- _The problem_
What is needed is the complete listing, repeated exactly.

Segment Start: The data

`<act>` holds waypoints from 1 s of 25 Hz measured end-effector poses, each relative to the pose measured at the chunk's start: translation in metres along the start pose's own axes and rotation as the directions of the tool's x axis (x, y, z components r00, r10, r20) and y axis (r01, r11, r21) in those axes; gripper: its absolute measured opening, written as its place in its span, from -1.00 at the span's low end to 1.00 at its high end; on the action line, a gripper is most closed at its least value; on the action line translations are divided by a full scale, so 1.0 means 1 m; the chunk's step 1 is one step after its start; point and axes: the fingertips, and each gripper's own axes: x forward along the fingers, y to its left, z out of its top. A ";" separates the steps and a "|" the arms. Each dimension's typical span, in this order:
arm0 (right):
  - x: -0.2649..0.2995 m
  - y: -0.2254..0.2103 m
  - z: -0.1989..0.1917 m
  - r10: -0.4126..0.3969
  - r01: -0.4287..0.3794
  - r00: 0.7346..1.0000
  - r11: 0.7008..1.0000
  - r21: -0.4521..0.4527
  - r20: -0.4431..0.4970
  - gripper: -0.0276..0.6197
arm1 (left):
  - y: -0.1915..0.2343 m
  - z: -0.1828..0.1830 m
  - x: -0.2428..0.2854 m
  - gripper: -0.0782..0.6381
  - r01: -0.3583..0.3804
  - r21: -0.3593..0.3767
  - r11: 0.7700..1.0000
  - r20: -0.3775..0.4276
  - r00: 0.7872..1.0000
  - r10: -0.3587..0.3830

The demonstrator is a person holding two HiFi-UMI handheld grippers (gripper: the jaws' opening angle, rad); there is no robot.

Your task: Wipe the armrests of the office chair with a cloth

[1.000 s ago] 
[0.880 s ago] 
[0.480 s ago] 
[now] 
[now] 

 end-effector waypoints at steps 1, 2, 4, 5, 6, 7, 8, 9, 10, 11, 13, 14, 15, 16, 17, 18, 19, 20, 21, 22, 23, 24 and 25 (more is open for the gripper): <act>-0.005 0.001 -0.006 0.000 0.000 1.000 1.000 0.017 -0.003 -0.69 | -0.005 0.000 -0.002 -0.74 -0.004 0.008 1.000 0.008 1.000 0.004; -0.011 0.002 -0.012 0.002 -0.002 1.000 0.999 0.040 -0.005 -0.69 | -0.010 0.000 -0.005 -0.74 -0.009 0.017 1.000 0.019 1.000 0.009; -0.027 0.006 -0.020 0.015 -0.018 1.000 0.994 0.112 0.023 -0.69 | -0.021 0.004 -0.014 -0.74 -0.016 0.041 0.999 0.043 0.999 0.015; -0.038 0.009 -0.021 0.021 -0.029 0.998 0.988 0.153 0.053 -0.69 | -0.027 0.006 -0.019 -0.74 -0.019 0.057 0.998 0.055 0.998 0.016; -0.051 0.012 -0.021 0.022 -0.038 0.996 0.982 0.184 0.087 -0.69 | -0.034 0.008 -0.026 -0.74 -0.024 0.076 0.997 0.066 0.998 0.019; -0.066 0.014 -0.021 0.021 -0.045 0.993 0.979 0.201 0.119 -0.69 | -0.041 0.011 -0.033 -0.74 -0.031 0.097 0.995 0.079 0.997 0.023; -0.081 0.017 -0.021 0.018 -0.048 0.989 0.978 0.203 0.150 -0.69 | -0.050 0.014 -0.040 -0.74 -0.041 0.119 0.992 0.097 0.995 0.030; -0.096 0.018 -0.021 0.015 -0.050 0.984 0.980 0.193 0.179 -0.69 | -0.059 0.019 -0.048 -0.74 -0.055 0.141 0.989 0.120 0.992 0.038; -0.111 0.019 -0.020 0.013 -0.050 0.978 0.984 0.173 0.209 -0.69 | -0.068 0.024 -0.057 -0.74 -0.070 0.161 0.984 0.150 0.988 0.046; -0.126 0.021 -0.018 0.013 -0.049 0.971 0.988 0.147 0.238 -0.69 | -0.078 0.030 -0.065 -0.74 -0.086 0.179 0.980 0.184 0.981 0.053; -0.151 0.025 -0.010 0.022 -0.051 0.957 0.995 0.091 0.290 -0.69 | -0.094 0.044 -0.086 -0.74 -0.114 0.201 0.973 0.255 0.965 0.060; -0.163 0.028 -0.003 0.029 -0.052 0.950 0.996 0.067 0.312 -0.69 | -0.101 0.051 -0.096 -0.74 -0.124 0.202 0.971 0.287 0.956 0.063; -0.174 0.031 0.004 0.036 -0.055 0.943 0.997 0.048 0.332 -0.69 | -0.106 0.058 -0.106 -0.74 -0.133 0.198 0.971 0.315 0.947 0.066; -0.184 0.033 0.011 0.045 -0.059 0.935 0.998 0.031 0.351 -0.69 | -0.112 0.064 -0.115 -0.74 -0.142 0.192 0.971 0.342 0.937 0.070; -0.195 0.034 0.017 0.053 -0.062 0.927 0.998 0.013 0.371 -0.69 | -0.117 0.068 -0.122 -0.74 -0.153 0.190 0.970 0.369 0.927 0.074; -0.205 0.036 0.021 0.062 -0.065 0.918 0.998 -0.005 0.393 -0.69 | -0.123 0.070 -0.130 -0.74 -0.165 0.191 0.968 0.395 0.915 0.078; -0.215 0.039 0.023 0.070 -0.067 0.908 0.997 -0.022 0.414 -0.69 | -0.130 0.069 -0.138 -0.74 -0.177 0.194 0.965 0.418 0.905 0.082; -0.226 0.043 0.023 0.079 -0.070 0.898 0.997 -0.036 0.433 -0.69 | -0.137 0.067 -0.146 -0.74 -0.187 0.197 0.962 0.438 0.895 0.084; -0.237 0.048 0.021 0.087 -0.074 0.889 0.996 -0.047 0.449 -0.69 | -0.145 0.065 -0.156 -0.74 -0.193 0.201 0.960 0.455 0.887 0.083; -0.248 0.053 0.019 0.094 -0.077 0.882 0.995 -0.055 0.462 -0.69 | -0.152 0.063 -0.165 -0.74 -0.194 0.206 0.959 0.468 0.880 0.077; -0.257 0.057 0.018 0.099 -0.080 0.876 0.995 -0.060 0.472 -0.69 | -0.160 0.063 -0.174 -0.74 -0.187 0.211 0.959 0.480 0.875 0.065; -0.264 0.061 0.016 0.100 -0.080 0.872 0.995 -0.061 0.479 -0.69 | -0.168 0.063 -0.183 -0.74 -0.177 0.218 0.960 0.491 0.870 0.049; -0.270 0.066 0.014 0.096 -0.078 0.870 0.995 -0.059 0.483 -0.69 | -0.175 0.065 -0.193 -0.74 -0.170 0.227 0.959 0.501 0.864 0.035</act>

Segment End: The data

- _Result of the exercise_
`<act>` holds waypoints from 1 s of 25 Hz measured end-effector poses, each relative to the pose measured at the chunk's start: translation in metres along the start pose's own axes and rotation as the directions of the tool's x axis (x, y, z components r00, r10, r20) and y axis (r01, r11, r21) in those axes; gripper: its absolute measured opening, written as its place in its span, from -1.00 at the span's low end to 1.00 at its high end; on the action line, a gripper is most closed at its least value; on the action line translations are divided by a full scale, so 1.0 means 1 m; the chunk's step 1 is one step after its start; point and axes: the fingertips, and each gripper's own axes: x forward along the fingers, y to its left, z out of its top. A ";" separates the steps and a "|" the arms. Each dimension's typical span, in this order:
arm0 (right):
  - x: -0.2649..0.2995 m
  - y: -0.2254..0.2103 m
  - z: -0.1989..0.1917 m
  - r10: -0.4126..0.3969
  - r01: -0.4287..0.3794
  - r00: 0.7346..1.0000
  - r11: 0.7008..1.0000
  - r21: -0.4521..0.4527
  - r20: -0.4431..0.4970
  - gripper: -0.0276..0.6197
arm1 (left):
  - y: -0.1915..0.2343 m
  - z: -0.1828..0.1830 m
  - x: -0.2428..0.2854 m
  - gripper: -0.0782..0.6381
  - r01: -0.3583..0.3804
  - r21: -0.3593..0.3767
  - r11: 0.7700..1.0000
  - r20: -0.3775..0.4276
  - r00: 0.7872..1.0000
  - r10: -0.3587..0.3830

The demonstrator is a person holding two HiFi-UMI handheld grippers (gripper: the jaws' opening angle, rad); there is no robot.

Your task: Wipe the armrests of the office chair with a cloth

[1.000 s ago] 
[0.880 s ago] 
[0.480 s ago] 
[now] 
[now] 

 end-effector waypoints at steps 1, 2, 4, 5, 6, 7, 8, 9, 10, 11, 13, 14, 15, 16, 17, 18, 19, 20, 21, 22, 23, 24 and 25 (more is open for the gripper): <act>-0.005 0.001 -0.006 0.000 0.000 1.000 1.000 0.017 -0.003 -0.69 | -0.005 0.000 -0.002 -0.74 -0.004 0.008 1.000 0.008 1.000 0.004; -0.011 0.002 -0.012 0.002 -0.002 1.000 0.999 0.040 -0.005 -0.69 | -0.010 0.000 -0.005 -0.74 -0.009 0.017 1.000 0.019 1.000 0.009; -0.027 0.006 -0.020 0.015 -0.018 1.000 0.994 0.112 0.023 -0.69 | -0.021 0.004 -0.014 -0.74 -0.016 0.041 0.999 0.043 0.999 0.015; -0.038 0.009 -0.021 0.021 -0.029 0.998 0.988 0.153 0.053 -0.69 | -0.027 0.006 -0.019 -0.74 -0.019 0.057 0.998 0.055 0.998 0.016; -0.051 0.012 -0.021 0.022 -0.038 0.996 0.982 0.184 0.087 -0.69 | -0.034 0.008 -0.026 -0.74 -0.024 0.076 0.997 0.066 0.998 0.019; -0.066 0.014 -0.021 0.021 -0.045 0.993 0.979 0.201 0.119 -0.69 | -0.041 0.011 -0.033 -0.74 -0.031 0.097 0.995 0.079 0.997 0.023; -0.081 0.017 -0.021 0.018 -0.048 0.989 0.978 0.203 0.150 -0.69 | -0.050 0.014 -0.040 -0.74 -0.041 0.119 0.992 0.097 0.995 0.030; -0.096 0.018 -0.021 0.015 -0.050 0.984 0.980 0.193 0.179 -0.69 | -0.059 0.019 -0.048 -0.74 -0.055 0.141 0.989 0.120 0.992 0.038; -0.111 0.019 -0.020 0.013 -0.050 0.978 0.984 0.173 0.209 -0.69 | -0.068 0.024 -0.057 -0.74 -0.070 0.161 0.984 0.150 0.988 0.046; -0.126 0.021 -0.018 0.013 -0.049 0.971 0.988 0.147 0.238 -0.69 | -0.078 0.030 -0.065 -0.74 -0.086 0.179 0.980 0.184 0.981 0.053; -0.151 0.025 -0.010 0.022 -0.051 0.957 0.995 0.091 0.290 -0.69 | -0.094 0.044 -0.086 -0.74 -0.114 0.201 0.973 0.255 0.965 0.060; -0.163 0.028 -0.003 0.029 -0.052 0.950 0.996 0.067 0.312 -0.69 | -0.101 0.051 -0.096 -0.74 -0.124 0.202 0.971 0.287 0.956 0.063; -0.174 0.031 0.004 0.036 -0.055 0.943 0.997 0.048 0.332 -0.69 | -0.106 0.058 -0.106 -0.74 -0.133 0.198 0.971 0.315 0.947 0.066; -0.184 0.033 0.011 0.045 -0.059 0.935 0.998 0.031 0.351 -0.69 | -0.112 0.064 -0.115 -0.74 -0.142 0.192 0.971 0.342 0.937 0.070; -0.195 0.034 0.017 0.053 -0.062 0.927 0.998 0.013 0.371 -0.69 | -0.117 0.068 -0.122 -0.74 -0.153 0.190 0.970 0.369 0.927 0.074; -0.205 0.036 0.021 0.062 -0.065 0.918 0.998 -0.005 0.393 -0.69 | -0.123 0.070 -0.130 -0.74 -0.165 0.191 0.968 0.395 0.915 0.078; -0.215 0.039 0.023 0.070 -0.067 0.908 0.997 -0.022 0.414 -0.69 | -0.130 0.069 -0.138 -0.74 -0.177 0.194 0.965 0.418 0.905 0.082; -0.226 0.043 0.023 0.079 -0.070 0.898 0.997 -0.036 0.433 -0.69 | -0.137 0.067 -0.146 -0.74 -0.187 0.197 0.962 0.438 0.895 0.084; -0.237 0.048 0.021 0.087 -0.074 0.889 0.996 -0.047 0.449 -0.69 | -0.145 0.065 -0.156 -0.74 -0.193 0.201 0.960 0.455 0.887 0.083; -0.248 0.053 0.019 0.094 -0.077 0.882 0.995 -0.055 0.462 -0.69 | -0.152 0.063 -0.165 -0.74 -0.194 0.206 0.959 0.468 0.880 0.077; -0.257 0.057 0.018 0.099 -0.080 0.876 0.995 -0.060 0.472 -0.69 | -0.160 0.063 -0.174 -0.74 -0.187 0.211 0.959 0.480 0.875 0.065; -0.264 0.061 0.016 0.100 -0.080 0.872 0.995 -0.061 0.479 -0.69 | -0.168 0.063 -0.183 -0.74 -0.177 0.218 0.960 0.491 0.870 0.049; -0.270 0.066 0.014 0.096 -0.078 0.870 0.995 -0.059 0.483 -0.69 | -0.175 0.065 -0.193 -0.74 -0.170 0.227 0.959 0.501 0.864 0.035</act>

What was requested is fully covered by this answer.